Le Secours catholique publie ce jeudi 5 novembre son rapport annuel sur la pauvreté en France qui constate une aggravation alarmante de la situation des plus démunis.

«Les personnes qui accèdent au travail voient leur pouvoir d’achat stagner, celles qui n’ont pas d’emploi voient leur perspective d’amélioration de leur situation se réduire. La part des personnes sans ressources financières augmente. Voilà les enseignements principaux de notre rapport statistique 2014 », écrivent laconiquement la présidente et le secrétaire général du Secours catholique en guise d’introduction de leur rapport annuel. Un bilan sombre pour les près de 600 000 familles ou personnes que l’association reçoit quotidiennement dans ses locaux.

535 euros

C’est le montant mensuel et médian du niveau de vie des bénéficiaires du Secours catholique en 2014. C’est 100 euros de moins que le seuil de très grande pauvreté en France, et près de la moitié du seuil de pauvreté fixé par l’Insee à 60% du revenu médian, soit 987 euros.

35 euros

Ce niveau de vie médian n’a augmenté que de 35 euros par mois en quatre ans, soit à peine 7% d’augmentation. Dans le même temps, l’indice des prix à la consommation calculé par l’Insee a augmenté de 7%.

43 ans

L’âge moyen des personnes qui connaissent l’extrême pauvreté continue d’augmenter.
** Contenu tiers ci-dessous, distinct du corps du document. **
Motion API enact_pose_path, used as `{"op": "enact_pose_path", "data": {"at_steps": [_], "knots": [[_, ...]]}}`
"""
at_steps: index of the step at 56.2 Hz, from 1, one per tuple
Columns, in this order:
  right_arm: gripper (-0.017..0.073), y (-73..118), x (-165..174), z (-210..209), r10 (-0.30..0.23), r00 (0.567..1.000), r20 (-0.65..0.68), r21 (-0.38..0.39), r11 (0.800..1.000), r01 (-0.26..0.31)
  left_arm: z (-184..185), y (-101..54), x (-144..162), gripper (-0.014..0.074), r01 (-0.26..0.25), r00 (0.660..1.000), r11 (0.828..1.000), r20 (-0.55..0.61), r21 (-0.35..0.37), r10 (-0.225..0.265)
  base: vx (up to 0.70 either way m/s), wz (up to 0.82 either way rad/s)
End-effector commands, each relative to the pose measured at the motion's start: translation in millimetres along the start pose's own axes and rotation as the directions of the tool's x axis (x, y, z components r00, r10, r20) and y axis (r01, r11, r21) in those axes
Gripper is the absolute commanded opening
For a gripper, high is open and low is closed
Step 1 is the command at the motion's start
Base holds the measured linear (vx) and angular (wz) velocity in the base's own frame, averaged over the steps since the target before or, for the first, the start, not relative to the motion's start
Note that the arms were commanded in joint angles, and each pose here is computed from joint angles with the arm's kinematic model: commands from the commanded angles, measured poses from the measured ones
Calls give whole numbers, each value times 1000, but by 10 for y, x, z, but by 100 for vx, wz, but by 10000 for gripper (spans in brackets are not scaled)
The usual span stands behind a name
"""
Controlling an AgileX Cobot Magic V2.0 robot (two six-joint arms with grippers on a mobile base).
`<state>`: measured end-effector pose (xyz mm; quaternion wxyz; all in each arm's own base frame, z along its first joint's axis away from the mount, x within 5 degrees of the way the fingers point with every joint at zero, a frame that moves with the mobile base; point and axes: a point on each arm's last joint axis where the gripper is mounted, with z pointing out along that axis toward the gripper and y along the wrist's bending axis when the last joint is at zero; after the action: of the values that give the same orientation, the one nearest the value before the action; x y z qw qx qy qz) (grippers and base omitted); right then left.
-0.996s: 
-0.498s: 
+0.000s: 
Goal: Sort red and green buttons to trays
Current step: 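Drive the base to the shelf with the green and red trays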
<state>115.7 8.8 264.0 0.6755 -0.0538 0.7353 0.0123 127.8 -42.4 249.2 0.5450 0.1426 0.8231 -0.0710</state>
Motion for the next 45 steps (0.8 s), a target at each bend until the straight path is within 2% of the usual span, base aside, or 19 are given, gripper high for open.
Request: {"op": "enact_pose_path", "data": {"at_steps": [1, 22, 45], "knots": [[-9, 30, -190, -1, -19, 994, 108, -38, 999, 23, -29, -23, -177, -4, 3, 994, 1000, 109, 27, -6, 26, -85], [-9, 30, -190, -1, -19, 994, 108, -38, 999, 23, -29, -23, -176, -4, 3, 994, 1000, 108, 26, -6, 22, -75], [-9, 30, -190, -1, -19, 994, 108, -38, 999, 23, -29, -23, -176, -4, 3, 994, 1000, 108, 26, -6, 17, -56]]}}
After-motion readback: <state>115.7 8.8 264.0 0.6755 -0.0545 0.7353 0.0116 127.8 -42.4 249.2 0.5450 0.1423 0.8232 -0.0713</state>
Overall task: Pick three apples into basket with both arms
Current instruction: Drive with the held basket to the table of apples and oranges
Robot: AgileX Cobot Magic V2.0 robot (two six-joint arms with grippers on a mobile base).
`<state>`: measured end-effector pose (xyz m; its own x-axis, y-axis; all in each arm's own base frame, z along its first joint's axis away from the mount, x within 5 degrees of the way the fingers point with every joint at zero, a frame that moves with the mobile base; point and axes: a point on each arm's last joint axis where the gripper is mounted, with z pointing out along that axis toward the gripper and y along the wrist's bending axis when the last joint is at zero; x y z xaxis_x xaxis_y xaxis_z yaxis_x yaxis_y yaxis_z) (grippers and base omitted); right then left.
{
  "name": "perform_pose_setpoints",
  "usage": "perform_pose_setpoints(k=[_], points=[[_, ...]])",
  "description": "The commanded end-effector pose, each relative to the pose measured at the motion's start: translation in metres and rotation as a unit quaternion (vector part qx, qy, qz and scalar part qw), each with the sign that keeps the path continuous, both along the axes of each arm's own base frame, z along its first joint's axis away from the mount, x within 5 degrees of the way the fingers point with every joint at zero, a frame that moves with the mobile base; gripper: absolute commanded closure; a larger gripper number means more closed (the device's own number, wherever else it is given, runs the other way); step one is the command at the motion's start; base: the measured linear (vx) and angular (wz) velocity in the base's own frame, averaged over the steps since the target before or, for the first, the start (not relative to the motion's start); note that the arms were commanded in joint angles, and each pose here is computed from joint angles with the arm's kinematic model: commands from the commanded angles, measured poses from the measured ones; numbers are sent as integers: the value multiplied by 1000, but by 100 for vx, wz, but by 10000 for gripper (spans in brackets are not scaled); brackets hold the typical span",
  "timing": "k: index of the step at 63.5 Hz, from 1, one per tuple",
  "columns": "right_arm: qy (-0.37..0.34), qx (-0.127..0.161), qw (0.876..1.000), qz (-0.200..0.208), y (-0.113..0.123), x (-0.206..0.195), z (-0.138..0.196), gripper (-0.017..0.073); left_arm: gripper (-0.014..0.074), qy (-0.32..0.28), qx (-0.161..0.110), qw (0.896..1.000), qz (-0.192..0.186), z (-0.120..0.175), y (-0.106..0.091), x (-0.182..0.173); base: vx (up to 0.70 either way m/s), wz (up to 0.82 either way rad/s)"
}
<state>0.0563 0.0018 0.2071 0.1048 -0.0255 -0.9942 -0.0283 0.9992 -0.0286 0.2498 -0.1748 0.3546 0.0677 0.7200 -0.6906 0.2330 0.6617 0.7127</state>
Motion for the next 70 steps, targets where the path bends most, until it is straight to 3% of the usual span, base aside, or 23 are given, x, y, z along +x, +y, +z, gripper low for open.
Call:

Si les 25–39 ans sont toujours les plus nombreux à franchir la porte du Secours catholique, la part des 50–60 ans est en nette progression. Alors que l’âge moyen était de 41,7 ans en 2010, il était de 43 ans en 2014.

33,6% d’étrangers

C’est la plus grande évolution présentée dans le rapport. 33,6% des plus pauvres en 2014 sont des étrangers. En 2000 cette part était de 20%. Plus de la moitié sont sans statut légal, ou dans l’attente de papiers. Or leur situation s’est «s’est très nettement dégradée » depuis trois ans à cause de l’allongement des délais de traitement de leurs dossiers, souligne le rapport.

50% des inactifs pauvres sont très peu mobiles

Le rapport du Secours catholique insiste sur la problématique de la non‐mobilité de ses bénéficiaires, qui conduit à les enfermer dans la précarité. La moitié des personnes précaire reçues par le Secours ne se déplacent en effet — hors marche à pieds — que « quelques fois par semaine ou moins souvent  ». Pour 79% de ces précaires, les raisons de cette immobilité est financière, et a des conséquences sur leur situation d’emploi. En conclusion de son rapport, le Secours catholique préconise donc de mettre en place des plateformes de co‐voiturage et des transports en commun en tarifs réduits pour les précaires. De son côté, l’association aide les plus pauvres à s’acheter des voitures d’occasion grâce à des micro‐crédits.